» **WORK TO COMPLETE**
Copy every line of the listing that holds the string "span".

» **DATA EXTRACT**
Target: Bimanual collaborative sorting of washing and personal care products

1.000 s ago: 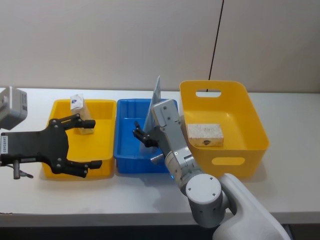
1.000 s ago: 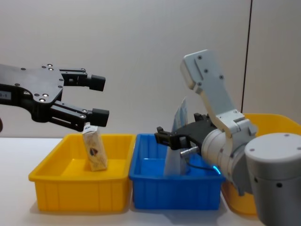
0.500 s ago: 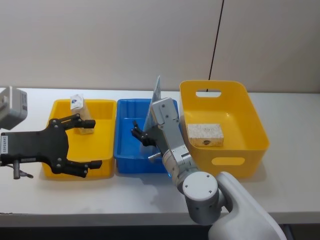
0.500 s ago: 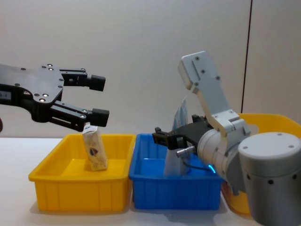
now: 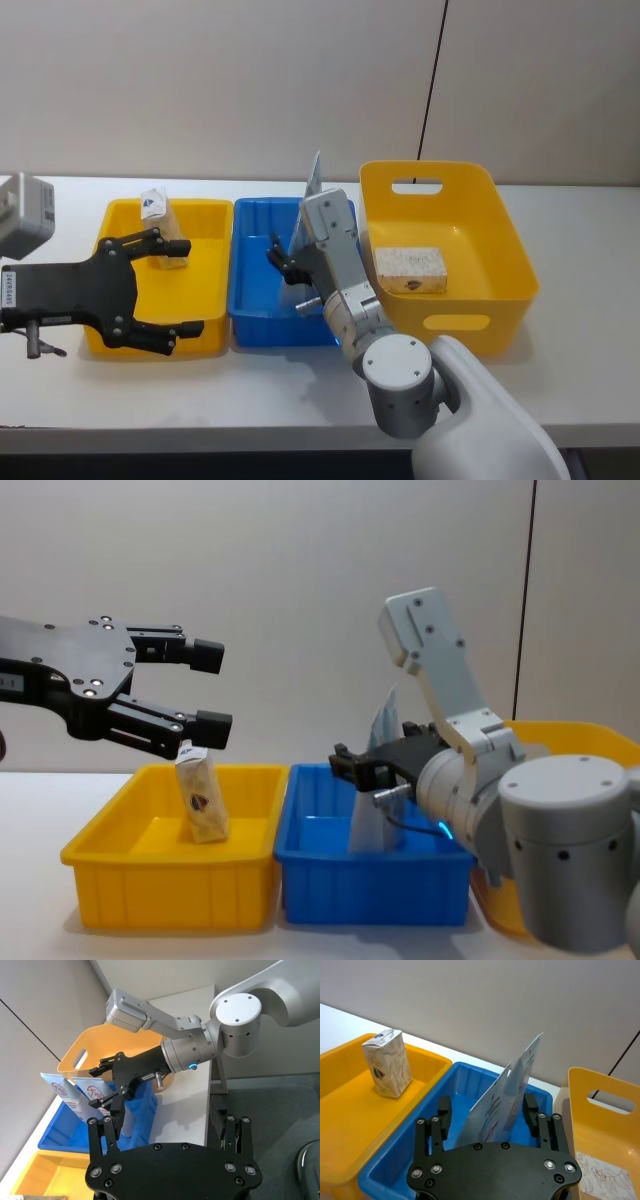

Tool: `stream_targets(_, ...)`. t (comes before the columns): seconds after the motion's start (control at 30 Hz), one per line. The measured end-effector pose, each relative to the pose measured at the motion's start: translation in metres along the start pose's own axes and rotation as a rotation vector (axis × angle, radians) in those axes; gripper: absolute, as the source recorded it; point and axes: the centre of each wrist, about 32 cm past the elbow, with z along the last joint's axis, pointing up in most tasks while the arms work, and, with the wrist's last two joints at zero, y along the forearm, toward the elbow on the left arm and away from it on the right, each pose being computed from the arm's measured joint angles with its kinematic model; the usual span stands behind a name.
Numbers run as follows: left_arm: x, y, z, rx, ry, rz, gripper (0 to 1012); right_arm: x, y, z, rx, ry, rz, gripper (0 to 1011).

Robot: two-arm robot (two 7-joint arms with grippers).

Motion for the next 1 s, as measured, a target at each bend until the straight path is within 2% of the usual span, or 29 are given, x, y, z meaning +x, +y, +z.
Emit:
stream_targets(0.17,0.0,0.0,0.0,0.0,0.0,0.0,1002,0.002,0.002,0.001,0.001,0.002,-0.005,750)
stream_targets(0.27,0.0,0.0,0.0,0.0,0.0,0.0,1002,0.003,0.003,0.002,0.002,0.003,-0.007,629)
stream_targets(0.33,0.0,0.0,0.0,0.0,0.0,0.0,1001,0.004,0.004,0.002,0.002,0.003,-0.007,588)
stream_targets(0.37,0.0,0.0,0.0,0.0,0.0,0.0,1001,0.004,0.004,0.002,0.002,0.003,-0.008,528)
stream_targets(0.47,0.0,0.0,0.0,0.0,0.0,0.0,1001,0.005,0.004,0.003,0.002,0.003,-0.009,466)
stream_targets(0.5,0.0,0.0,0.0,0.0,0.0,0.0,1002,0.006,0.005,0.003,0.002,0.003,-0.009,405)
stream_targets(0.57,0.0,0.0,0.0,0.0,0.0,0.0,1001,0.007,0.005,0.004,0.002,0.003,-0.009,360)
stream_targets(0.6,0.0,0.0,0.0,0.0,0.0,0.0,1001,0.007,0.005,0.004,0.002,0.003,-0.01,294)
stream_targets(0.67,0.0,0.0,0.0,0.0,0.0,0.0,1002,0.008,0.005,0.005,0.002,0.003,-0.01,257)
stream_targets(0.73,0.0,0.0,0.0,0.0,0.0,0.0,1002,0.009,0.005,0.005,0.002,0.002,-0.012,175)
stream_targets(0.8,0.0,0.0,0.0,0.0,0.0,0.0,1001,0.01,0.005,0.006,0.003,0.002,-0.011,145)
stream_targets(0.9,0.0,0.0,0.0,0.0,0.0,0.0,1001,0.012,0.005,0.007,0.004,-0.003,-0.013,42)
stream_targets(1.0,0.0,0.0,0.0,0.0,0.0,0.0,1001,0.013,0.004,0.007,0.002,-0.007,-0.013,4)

» **SOLUTION FOR THIS EXERCISE**
Tool: `stream_targets(_, ...)`. t (comes before the columns): seconds after the motion's start (control at 30 Hz), one per line. The measured end-effector pose, each relative to the pose measured at the motion's start: translation in metres along the start pose's own axes and rotation as a rotation vector (axis × angle, radians) in those axes; gripper: absolute, as the source recorded it; point and axes: the centre of each wrist, about 32 cm past the elbow, with z along the last joint's axis, pointing up in most tasks while the arms work, and, with the wrist's last two joints at zero, y along the forearm, toward the elbow on the left arm and away from it on the right, each pose being computed from the arm's measured joint angles with its kinematic model; the usual span stands behind a name.
Motion for the next 1 s, as measured, a target at each bend until the straight path is within 2% of the usual span, or 29 are given, x, y, z meaning +x, +y, +z.

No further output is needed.